The corona crisis gave the fashion group and its particularly risky debt strategy the final push over the cliff, which led FNG to decide not to publish the annual figures for the past financial year until later.
Unclear structures and constructions
In between, the company had several board changes: at the end of 2019, the chairman and the CFO stepped down for personal reasons and in early April 2020, CEO Dieter Penninckx had to resign from his duties due to health reasons. In an interview, the former CEO said that he was physically exhausted and that too many tasks were carried out by a management team that was too small. Also, there would have been too little ‘corporate’ expertise on board: the three founders still held the titles of creative director, COO and CEO at the time, but they had no experience in the fashion or business world: they are all three engineers.
When the annual figures for 2019 were finally released in June, the crisis gained momentum. In addition to the high debt burden (more than 500 million euros), the organic turnover decrease (5.3 %) and especially the net loss of 292.1 million euros were striking. It was also noteworthy that auditors deducted 94 million euro in “dubious debts”: “a number of complex and international transactions and structures” turned out to be incomplete or unclear. In Belgian media, a picture came together of a company whose founders were too ambitious and put their trust in a Dutch specialist in financial creativity – a huge gamble that now seems to have backfired.
Specifically, these were promised volume discounts through purchasing companies in Switzerland and Hong Kong, which the group may never receive. Reports have appeared in the press about shadowy companies exploiting the opacity of the Asian corporate market, but Penninckx said the earlier corona pandemic outbreak in China was responsible for the difficulties in the purchasing centre.
Loss-making stock trading
Subsequently, questions arose about share constructions, in which FNG purchased its own shares to (partly) pay for the takeover of Ellos. The company bought – according to Belgian newspaper De Standaard – 1.4 million shares at a price of 32 euros each from a company with close ties to the company, but in the end the shares were only booked at a value of 14 euros each. The result: a loss of 25.2 million euros.

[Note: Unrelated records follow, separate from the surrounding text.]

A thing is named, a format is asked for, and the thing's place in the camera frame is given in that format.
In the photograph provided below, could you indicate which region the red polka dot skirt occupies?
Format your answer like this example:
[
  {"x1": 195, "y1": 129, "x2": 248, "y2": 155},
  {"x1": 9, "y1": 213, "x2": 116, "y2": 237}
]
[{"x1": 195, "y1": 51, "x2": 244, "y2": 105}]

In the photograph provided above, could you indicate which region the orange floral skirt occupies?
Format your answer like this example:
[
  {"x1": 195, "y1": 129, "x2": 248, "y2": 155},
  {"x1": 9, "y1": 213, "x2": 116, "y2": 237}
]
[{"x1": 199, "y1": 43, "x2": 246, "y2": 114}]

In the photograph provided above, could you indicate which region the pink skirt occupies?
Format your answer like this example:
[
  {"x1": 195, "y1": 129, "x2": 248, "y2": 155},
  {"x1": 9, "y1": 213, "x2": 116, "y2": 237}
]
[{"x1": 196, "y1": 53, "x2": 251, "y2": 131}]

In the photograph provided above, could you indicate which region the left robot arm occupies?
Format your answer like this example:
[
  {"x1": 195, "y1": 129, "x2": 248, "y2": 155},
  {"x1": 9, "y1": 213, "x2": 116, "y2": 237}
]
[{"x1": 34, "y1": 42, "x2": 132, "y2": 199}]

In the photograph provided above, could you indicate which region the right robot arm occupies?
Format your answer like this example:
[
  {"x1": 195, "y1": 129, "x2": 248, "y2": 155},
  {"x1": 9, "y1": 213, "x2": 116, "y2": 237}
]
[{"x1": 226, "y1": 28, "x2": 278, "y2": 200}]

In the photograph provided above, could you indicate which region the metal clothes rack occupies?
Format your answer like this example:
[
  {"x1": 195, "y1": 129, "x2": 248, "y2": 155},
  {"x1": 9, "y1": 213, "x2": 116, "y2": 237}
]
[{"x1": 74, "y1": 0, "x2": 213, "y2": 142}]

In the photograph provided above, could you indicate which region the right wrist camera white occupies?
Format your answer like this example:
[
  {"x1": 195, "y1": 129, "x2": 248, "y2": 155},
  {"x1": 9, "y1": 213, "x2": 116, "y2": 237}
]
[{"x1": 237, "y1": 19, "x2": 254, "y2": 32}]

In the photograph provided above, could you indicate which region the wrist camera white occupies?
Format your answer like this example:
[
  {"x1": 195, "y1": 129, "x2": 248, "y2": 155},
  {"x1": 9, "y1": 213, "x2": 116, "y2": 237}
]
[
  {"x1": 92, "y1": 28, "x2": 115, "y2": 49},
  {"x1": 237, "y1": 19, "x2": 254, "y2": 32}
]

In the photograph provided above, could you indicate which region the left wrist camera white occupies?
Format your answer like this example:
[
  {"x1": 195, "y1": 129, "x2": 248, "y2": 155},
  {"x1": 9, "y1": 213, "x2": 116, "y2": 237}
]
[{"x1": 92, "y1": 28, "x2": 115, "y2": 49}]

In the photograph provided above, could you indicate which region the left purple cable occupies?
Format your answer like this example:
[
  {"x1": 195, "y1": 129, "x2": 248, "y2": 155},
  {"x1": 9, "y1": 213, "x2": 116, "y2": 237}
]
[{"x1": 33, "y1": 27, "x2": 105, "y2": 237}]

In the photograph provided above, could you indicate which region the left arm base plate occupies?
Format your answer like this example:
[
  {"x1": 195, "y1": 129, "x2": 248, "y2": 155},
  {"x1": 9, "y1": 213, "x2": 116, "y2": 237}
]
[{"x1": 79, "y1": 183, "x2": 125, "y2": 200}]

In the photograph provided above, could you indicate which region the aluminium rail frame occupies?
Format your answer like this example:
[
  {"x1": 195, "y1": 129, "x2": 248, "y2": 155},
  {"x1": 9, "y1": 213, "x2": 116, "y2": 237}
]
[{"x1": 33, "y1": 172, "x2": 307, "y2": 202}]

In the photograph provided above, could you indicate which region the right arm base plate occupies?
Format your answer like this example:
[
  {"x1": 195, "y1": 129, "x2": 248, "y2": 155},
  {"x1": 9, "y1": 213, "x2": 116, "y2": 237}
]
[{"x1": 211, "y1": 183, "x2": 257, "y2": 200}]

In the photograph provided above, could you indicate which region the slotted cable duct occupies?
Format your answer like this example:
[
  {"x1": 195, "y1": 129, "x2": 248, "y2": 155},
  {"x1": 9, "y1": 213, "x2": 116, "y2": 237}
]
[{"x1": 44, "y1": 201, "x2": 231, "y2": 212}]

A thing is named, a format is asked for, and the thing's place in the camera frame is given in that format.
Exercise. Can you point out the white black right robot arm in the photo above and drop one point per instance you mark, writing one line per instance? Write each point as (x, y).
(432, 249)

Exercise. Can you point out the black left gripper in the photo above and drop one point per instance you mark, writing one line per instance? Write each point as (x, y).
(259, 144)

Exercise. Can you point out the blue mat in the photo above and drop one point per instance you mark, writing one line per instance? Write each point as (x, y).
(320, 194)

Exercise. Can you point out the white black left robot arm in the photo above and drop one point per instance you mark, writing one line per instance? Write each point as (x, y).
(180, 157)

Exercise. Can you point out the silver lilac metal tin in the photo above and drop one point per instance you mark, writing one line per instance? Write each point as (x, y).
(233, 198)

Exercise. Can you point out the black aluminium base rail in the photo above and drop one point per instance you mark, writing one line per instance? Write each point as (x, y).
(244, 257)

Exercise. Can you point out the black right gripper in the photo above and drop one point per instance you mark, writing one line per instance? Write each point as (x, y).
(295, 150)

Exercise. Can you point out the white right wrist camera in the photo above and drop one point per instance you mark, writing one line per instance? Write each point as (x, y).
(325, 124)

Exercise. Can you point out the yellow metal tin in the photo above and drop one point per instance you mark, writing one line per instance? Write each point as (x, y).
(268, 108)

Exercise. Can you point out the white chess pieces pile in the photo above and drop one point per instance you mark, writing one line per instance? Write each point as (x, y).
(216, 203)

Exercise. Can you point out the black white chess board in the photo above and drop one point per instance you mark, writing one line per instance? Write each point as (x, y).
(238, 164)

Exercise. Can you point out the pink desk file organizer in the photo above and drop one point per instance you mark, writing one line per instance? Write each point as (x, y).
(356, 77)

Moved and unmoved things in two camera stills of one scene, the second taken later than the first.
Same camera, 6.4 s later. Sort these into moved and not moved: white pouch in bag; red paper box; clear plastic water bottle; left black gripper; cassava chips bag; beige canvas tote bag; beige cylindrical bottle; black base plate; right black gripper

In the context of those uncertainties and questions, the corporate court must now decide on the application for judicial reorganisation. The reorganisation plan says 47 stores should be closed, including 19 Brantano stores and all ‘Boutik by Brantano’, Fred & Ginger and Ginger stores, and also includes debt rescheduling negotiations with the banks.
The company also turns to the government for state support. Some of the bondholders have already placed their trust and have granted FNG a delay in repayments of 30 million euros. On 16 July, the holders of another 45 million in bonds will come together to discuss what they will do.